I’m struggling with my sleep. It feels like I have 20 tabs open on Google that won’t close. One is playing a song in the background, another asks if I’m still there or would like to continue, and the others are frozen docs. Which means we are collectively in limbo, about to hit ctrl+alt+delete.

These quiet hours, have become a refuge. Initially I hated them, especially when I’d imagine the rest of the world snoring away. I’ve found that these are my reflective hours, my writing hours, and there has been a comfort in not tossing and turning in anger, but instead channeling that energy into thoughts and words.

During one of my musing hours, I remembered one of the things I don’t miss about the big city is how cold some houses can get. You go to bed clad like you are climbing Mount Kenya. In layers, short of wearing a balaclava.

I’m not a warm person. Aside from the hormone induced heat waves I experience from time to time, I wear my light sweaters and longer clothes while out in the evening in Mombasa, also because the choir of Mosquitoes are usually looking for a part to devour.

This season right now feels like I live in a chilly house, one of those colonial none insulated ones, with insufficient windows, or roll down shutters and some dark paint. While I assume everyone else lives in a Summery home with a little green outside. My version is cold, it’s dark and it’s dreary. The clothes feel heavy, and cover me too much to feel the sun that may peak or also the wind that may blow.

Through the, what seems like tinted windows it’s harder to see or hear the birdies sing at my window, or see the butterfly perch on the flowers outside or feel the sun rays float in.

Recently, I’ve been walking around in socks and crocs, nah, I’m not joining the slides, tracks and hoodies movement, just yet. But I’m seeking warmth and comfort. I feel like I’m losing heat.

What I’ve found that is working for me is allowing others to subtly bring the warmth in. If you know someone struggling to feel the warmth, you could try leaning in a little closer. Lingering a little longer, if they allow. Bringing rays of sunshine, finding pockets of joy. Carrying some fuzzy socks to show them you acknowledge it’s cold on the inside. Loving with action without pressure to act too differently. I guess this a dicey one. Remembering your loved one is still in there, just clad in winter wear and figuring out the Alps.

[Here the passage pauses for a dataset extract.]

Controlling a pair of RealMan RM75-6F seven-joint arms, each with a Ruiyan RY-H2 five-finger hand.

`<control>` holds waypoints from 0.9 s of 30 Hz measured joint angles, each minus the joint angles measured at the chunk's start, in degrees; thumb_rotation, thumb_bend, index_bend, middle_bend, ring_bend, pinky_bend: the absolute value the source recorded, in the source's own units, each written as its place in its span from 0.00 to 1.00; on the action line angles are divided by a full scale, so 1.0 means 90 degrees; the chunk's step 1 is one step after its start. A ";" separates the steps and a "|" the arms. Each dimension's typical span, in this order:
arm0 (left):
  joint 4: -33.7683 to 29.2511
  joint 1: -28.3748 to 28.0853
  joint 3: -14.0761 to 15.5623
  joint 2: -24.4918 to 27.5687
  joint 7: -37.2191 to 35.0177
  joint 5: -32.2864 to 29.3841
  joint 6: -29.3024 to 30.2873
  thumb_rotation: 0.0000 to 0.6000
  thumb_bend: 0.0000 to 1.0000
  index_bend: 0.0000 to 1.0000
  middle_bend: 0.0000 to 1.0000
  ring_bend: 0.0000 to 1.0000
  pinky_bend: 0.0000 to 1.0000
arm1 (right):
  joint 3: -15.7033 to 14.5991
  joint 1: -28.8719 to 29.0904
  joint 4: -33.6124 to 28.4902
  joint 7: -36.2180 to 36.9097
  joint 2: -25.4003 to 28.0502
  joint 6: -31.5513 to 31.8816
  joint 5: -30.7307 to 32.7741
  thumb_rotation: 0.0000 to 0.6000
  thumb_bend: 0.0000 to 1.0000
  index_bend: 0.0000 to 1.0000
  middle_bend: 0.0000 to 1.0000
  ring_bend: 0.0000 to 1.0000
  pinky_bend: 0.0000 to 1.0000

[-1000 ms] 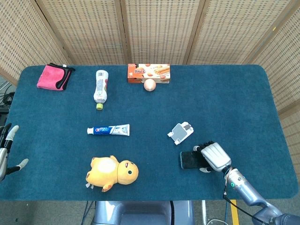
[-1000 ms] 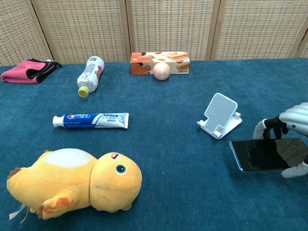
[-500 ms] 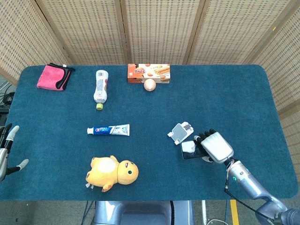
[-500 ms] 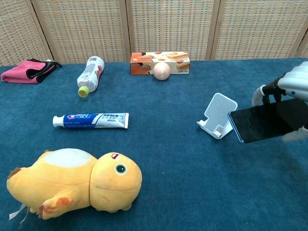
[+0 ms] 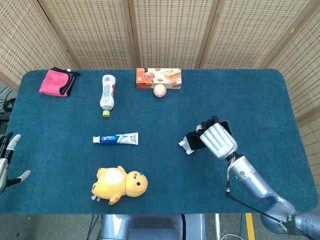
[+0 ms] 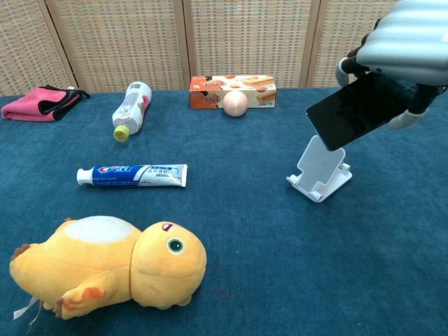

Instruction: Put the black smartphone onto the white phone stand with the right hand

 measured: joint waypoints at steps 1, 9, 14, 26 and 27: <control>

Yesterday I got a leave out, that reminded me how loved I am. Through the sense of touch I felt it again. I saw it as well, two of my friends turned sisters played with my babies because mummy is away.

At the end of the day, I read these words and they looped in my mind like an ear-worm.

During our school run, the girls each get to request one song. One of the faves is Palm of your hand by harvest. I’ve listened to it soo many times but today it is a lifeline.

My promise this day, is that Here I am in the palm of His hands and nothing can take me away. Even in the bleakness and the rock bottom that feels like it has potholes, there is love. And if I look around and allow myself to see, feel and hold it, it is there in abundance.

Have a lovely, loved and loving Sunday.